Quelle attitude adopter pour sortir sans trop de casse de cette crise “existentielle” ? Faut-il consulter un psychiatre, un thérapeute ?

Lorsqu’il y a crise, il est fondamental de commencer par l’accepter, sans culpabiliser, sans s’alarmer. Puis, de s’efforcer de ne pas rejeter en bloc son passé, de ne pas en faire une lecture négative, de ne pas oublier les bons moments et les souvenirs heureux qui ont précédé ce passage. Enfin, il convient de relativiser sur les possibilités que nous avions, ou pas, dans notre vie “d’avant”. En général, cette vie a été conforme aux dispositions intellectuelles, affectives, matérielles qui nous caractérisaient et aux connaissances que nous avions alors du monde. Penser que nous aurions pu la mener autrement est souvent une erreur et conduit à défaire, occulter, détruire ce que nous avons construit.
Se remettre en question ne signifie pas qu’il faille tout rejeter de soi, de son passé. Comme on le fait lors de certaines crises du milieu de vie dont l’état émotionnel, intense, empêche de prendre du recul. Quand c’est le cas, il est préférable de ne pas prendre de décisions hâtives, impulsives, mal préparées, radicales et irréversibles, de temporiser et, si c’est possible, de se faire aider. Par exemple en se faisant accompagner par un thérapeute expérimenté, bienveillant, en qui on a confiance. Cette démarche permet notamment d’apprendre à mieux se connaître, à évaluer précisément la situation et les possibilités qui s’offrent vraiment à nous, à accompagner la crise au sein du couple, de la famille, le divorce. Bref, à être dans le concret.
On peut faire des rêves un peu fous si on les prépare de manière raisonnable. Changer sa vie, par petites touches, en travaillant sur soi, en modifiant certaines choses dans le travail et dans ses activités familiales, peut suffire à apaiser les émotions, à passer le cap.

Quel est le message principal d’Hector dans ce livre ?
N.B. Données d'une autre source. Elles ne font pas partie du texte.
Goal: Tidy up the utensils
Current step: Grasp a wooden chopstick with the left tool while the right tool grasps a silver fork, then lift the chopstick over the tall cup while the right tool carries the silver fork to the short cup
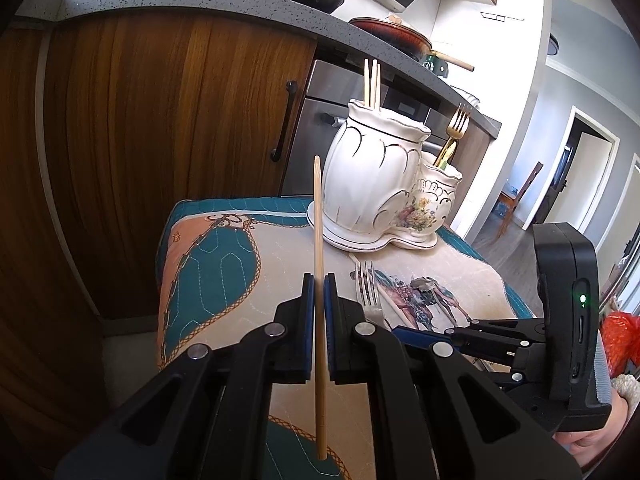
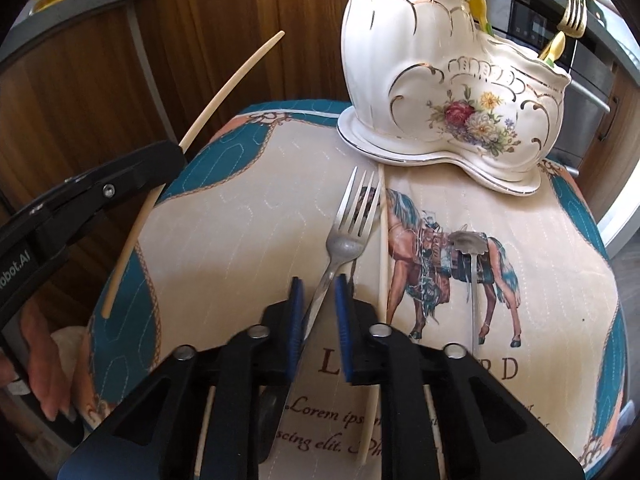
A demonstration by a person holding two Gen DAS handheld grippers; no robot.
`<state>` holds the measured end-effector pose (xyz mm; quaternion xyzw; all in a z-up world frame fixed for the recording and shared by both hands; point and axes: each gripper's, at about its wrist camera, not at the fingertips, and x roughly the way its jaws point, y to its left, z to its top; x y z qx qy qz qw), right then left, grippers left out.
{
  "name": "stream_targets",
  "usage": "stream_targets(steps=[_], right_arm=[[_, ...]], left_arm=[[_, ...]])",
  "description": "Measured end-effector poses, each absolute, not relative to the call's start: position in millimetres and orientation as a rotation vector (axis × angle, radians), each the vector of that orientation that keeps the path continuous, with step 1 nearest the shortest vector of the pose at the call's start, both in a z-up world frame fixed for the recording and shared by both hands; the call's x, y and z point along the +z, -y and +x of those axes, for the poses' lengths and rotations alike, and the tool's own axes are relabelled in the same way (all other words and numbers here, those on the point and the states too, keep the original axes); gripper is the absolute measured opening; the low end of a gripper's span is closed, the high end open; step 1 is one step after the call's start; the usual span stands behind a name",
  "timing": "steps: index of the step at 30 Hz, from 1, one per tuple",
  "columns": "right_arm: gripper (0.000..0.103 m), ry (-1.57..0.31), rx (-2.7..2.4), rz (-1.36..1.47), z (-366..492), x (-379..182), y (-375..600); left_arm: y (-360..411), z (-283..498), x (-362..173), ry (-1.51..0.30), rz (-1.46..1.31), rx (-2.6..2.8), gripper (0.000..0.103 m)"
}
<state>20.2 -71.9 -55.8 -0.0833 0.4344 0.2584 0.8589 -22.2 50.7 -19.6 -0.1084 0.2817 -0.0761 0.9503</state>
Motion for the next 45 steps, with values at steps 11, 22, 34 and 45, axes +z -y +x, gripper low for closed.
stream_targets(steps=[11, 22, 34, 45], right_arm=[[0.006, -0.857, 0.563, -0.113, 18, -45, 100], [0.006, -0.667, 0.582, 0.032, 4, -1, 151], [0.006, -0.42, 0.535, 0.135, 8, 34, 199], [0.006, -0.317, 0.522, 0.201, 50, 60, 213]], left_arm=[[-49, -22, -21, -0.574, -0.213, -0.154, 0.005], [-50, -27, -17, -0.544, -0.211, -0.153, 0.005], [-47, -32, 5, -0.475, -0.228, -0.182, 0.005], [-43, -9, 48, -0.377, -0.229, -0.246, 0.005]])
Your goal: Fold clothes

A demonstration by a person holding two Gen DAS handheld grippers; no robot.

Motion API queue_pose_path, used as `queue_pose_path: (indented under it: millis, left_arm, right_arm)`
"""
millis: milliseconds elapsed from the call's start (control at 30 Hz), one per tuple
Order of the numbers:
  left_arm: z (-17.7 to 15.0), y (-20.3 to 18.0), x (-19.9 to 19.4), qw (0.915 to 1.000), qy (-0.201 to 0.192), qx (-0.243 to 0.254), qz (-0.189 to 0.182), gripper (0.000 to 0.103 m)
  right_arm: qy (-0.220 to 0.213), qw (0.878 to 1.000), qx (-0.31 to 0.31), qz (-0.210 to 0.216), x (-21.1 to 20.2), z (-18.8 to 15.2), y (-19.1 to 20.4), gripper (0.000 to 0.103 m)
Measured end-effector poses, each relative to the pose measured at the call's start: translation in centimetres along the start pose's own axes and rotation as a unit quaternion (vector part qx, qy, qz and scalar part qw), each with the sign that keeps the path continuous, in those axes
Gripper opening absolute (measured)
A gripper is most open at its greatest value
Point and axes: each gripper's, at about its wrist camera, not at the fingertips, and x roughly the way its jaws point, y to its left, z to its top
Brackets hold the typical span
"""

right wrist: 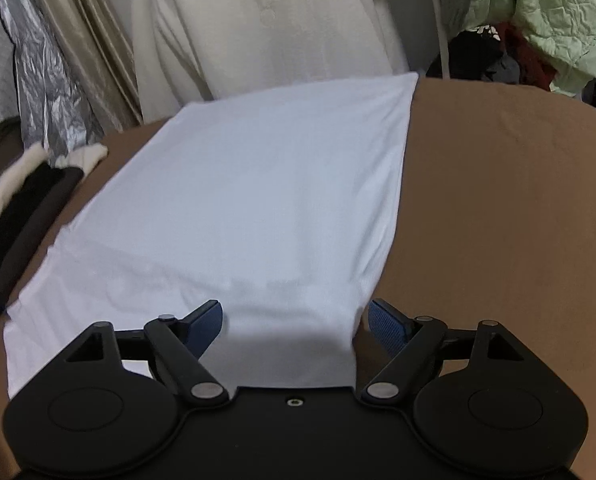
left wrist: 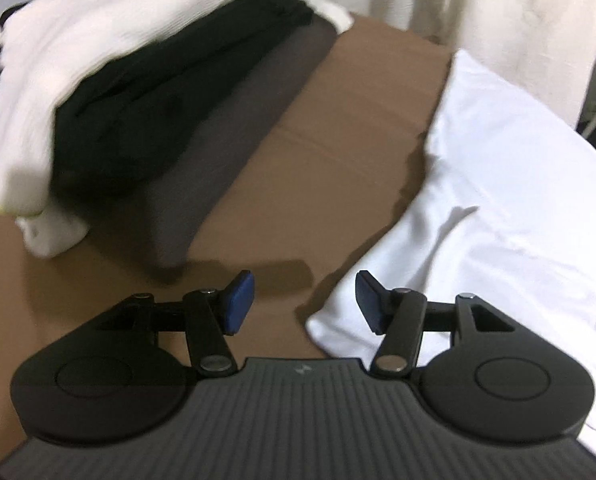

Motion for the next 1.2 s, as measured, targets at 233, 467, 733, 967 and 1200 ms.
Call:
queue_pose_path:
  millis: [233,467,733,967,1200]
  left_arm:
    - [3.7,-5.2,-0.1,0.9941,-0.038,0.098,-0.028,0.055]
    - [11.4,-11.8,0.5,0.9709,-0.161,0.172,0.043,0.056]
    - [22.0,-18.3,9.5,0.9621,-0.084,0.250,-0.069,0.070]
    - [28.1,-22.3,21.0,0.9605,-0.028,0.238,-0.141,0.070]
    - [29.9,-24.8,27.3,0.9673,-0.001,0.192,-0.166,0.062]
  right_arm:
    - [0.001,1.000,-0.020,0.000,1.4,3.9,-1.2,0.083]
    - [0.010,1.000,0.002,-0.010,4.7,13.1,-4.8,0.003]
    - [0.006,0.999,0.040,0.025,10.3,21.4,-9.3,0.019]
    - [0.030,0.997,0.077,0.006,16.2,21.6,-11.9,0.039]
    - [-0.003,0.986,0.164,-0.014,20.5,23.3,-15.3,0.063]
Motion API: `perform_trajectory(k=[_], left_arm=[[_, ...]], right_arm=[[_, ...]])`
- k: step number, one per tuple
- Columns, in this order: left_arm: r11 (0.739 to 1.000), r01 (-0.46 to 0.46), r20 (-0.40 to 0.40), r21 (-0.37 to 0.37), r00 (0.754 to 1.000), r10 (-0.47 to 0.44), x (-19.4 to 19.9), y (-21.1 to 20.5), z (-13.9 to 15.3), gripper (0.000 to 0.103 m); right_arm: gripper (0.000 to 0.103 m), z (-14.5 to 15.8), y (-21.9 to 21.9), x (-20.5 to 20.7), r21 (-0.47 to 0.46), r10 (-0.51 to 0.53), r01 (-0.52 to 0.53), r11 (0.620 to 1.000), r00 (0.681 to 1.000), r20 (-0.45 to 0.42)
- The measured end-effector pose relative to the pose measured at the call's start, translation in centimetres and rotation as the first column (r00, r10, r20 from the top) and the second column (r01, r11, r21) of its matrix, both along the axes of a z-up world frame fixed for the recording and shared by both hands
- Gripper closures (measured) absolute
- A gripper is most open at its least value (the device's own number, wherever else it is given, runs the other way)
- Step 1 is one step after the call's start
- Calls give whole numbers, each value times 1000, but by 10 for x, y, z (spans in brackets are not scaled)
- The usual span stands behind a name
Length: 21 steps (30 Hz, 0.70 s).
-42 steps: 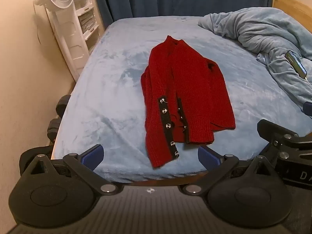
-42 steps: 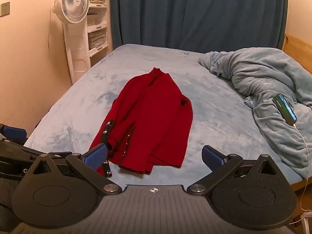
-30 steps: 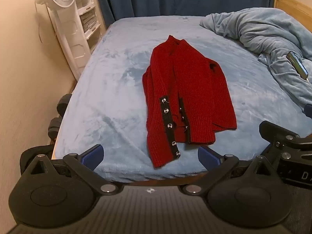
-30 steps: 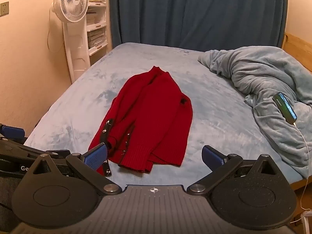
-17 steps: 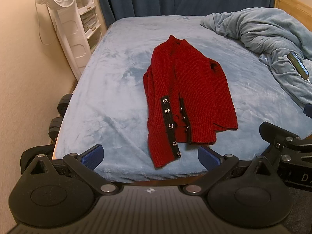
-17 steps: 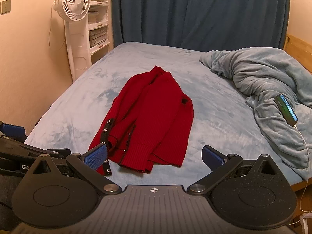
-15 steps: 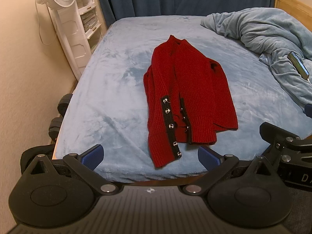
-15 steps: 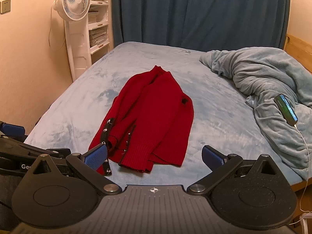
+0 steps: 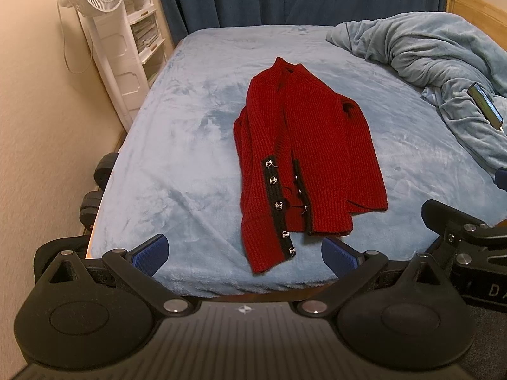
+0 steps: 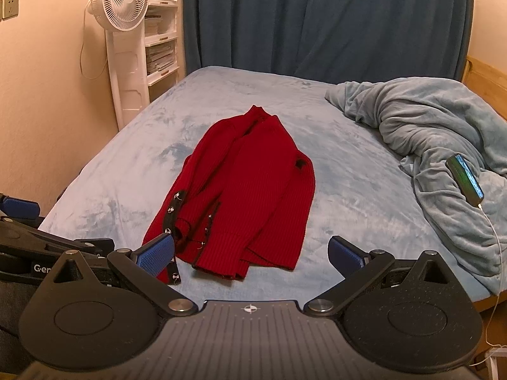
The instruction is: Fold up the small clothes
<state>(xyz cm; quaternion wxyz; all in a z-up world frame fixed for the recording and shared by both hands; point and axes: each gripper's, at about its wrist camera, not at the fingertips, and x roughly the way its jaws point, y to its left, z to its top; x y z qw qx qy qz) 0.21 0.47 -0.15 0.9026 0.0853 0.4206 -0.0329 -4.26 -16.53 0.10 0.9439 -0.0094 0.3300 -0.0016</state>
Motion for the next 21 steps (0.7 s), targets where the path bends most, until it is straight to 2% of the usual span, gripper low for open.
perform_trajectory(k=[21], left_arm=[[1000,-7,-4,-2,1000,7,2,6,-7,0]], right_arm=[[1,-4,-1,-1,-1,2,-2,1000,1000,-7]])
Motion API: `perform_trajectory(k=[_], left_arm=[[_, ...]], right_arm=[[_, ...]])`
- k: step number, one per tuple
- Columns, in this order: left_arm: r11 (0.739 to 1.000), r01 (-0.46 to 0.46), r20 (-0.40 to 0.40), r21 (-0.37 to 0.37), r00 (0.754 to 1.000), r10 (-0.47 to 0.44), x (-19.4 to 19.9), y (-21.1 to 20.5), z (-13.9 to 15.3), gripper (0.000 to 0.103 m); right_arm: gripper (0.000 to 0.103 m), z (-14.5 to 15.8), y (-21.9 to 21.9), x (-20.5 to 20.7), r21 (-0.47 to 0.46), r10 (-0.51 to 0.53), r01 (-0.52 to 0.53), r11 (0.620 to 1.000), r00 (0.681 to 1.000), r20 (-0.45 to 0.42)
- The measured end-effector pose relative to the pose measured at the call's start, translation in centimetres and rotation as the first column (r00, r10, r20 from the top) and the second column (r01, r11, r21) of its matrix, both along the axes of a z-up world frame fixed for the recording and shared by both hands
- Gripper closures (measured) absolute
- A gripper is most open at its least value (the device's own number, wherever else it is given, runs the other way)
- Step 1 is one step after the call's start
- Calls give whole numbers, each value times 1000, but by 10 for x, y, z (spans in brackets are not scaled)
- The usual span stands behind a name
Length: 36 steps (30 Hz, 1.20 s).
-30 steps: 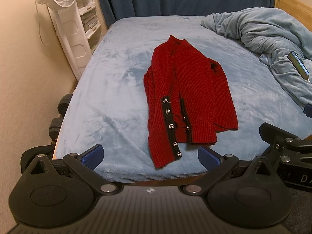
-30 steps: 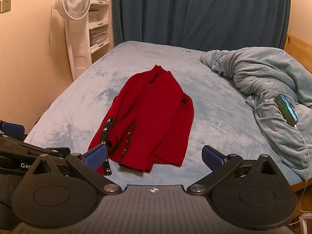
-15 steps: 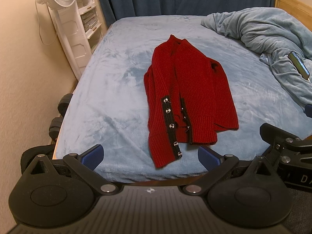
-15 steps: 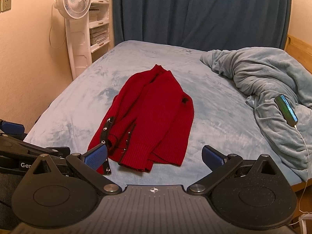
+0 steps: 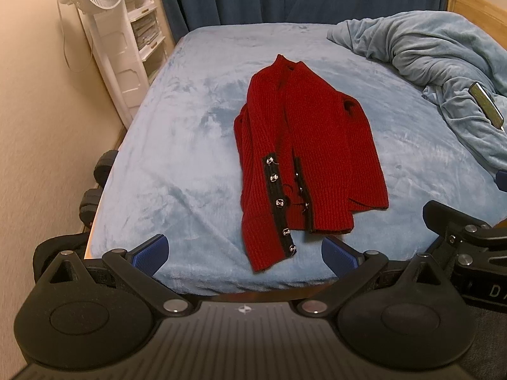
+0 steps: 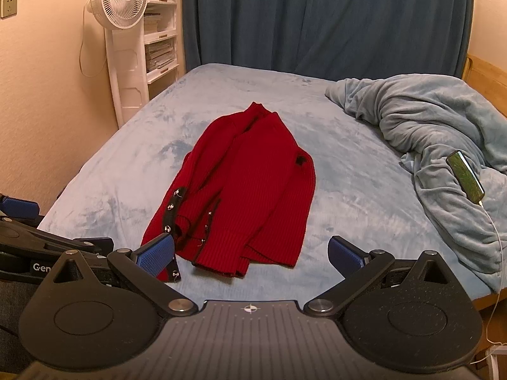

Dans ce dernier livre, les patients d’Hector – et Hector lui-même – incarnent quelques-unes des facettes que peut prendre cette crise du milieu de vie, selon les histoires et les personnalités de chacun. Leurs questionnements, leur manière de résoudre la crise montrent que ce type de crise n’est ni une maladie, ni un signe de faiblesse, ni un péché, et qu’il est somme toute assez banal d’éprouver un sentiment d’insatisfaction, de déception, de frustration, de colère, par moments, vis-à-vis de son existence. Pour y faire face, chaque personnage va devoir rester à l’écoute de ce qu’il ressent, éprouve, trouver sa propre voie vers le bonheur, et opter aussi souvent que possible pour des choix raisonnables.
Évoluer dans une partie de ses désirs et aspirations est inévitable au cours d’une vie. Nous pouvons tous être concernés par ce type de crise, par la valse des émotions qu’elle génère. Nous sommes rarement prêts à vivre ces transformations intérieures, y compris un thérapeute comme Hector. Mais, quand nous en sortons, quand nous avons terminé de la traverser, nous nous rendons parfois compte que cela peut être une formidable aventure à mener à deux ou en famille, et que les possibilités sont infinies. Le message principal d’Hector est donc d’inviter le lecteur, avec humour et tendresse, à dédramatiser, à relativiser, à être tolérant lorsque ce type de crise survient. Qu’elle le concerne ou qu’elle touche l’un de ses proches.

Hector veut changer de vie, éditions Odile Jacob, mars 2014, 221 pages.
Le Voyage d’Hector ou La Recherche du bonheur, Poches Odile Jacob, 1re édition 2002.